## What to work on:
Below is a listing. Set down exactly the lines from the one containing "(196, 162) to (465, 373): 0.74" through the one containing "Through (483, 392)", both ends included, and leave out the rest.

## Records shown:

--- START ---

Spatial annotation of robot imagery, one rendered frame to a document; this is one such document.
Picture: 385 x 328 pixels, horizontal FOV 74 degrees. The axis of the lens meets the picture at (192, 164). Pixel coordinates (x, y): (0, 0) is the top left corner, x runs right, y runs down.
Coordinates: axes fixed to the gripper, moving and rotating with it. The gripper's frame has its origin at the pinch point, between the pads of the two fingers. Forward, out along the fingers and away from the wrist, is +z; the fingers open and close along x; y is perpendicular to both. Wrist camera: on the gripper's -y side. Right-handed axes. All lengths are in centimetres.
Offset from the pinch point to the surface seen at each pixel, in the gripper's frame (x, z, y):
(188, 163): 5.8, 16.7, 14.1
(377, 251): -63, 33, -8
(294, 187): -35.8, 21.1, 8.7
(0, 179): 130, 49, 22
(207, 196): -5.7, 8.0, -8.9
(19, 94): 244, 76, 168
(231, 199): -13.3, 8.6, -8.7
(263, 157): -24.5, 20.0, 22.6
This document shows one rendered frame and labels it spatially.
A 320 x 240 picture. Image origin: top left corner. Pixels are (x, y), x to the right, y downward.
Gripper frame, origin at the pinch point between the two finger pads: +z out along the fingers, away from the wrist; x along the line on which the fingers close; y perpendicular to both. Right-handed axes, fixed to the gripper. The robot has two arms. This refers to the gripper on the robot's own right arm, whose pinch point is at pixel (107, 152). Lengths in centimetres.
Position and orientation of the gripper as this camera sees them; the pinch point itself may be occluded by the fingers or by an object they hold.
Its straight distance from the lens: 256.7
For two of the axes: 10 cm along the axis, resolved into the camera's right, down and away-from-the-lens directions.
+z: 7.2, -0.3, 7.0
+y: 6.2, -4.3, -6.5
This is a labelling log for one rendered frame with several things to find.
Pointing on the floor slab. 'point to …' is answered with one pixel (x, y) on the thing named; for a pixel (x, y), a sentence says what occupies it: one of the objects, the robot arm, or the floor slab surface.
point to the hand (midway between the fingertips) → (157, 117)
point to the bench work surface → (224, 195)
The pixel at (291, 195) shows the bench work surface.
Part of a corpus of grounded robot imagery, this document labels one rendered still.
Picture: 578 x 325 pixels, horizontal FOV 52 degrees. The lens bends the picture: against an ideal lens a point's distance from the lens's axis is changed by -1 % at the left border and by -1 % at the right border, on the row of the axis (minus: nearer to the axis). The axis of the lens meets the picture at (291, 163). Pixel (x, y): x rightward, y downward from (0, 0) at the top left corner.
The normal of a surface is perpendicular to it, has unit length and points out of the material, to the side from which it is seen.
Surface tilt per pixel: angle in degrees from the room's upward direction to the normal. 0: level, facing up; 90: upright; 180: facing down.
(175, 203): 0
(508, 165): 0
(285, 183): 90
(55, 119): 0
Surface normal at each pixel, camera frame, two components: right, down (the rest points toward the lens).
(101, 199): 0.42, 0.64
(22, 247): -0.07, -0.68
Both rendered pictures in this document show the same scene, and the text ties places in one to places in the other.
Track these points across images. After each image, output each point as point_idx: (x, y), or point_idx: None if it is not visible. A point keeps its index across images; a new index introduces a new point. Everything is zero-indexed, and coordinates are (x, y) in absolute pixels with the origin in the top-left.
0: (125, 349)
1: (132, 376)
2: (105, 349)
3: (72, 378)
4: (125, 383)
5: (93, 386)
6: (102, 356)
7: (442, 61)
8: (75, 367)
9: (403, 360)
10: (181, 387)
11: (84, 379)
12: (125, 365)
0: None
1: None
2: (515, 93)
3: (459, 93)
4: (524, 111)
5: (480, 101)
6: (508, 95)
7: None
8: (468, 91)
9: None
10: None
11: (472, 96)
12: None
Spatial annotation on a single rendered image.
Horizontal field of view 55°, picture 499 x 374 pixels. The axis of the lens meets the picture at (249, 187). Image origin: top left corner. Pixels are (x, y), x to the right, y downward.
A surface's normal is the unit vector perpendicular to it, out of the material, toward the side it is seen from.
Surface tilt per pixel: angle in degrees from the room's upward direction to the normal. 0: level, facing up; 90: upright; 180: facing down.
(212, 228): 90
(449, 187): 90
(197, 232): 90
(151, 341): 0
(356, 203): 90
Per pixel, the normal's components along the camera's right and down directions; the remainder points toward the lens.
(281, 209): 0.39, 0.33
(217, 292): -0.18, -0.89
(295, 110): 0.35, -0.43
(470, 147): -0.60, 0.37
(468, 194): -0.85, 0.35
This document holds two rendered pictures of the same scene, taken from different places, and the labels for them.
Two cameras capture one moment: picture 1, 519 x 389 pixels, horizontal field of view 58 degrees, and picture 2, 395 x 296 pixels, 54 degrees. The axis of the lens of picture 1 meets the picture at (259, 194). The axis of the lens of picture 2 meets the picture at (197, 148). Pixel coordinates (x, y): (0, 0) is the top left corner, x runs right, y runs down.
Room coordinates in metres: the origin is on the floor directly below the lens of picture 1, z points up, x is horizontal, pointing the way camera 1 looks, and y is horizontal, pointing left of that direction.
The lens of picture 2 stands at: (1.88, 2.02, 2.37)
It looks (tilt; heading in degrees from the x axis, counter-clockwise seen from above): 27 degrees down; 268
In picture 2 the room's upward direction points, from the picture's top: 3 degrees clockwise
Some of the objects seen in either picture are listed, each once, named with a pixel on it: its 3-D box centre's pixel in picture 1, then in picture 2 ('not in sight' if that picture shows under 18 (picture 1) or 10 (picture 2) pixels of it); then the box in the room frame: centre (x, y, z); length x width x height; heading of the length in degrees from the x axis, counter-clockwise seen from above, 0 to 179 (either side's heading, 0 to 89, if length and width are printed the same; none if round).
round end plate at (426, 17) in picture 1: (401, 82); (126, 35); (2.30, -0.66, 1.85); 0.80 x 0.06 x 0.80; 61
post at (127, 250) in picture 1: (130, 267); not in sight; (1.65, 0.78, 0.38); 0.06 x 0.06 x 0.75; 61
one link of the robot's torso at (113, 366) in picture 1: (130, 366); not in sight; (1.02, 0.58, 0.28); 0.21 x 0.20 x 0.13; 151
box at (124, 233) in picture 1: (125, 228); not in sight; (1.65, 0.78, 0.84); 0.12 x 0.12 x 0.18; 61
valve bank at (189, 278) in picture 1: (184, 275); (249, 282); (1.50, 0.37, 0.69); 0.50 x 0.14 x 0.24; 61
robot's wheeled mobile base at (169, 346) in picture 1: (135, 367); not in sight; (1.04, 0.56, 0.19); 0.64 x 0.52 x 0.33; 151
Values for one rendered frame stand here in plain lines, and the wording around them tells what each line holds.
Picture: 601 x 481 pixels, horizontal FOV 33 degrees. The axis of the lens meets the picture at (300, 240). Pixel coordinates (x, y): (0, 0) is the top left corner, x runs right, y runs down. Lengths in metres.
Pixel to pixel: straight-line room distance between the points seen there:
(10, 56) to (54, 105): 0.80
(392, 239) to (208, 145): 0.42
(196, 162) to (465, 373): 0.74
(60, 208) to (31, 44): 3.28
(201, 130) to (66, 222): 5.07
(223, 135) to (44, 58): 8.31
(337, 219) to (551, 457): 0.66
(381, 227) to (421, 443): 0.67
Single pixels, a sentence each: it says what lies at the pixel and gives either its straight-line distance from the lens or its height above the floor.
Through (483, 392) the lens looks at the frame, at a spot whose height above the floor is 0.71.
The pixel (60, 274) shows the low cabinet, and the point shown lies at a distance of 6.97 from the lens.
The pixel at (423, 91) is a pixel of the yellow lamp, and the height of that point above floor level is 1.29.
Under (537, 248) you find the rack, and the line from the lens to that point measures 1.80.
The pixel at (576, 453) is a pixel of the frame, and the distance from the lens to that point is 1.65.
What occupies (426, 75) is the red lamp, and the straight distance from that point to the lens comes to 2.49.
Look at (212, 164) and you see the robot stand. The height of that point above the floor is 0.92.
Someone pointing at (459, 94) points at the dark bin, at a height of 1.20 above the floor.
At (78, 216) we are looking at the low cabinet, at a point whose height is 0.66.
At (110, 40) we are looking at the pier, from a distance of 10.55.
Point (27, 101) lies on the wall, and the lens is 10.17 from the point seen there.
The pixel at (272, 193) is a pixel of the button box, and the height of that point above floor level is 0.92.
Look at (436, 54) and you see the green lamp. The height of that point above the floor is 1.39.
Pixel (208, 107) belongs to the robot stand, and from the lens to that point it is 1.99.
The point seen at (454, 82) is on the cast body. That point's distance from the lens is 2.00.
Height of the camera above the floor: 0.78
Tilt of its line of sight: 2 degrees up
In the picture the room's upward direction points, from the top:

--- END ---

## Result of this task:
(196, 162) to (465, 373): 0.74
(60, 208) to (31, 44): 3.28
(201, 130) to (66, 222): 5.07
(223, 135) to (44, 58): 8.31
(337, 219) to (551, 457): 0.66
(381, 227) to (421, 443): 0.67
Single pixels, a sentence each: it says what lies at the pixel and gives either its straight-line distance from the lens or its height above the floor.
Through (483, 392) the lens looks at the frame, at a spot whose height above the floor is 0.71.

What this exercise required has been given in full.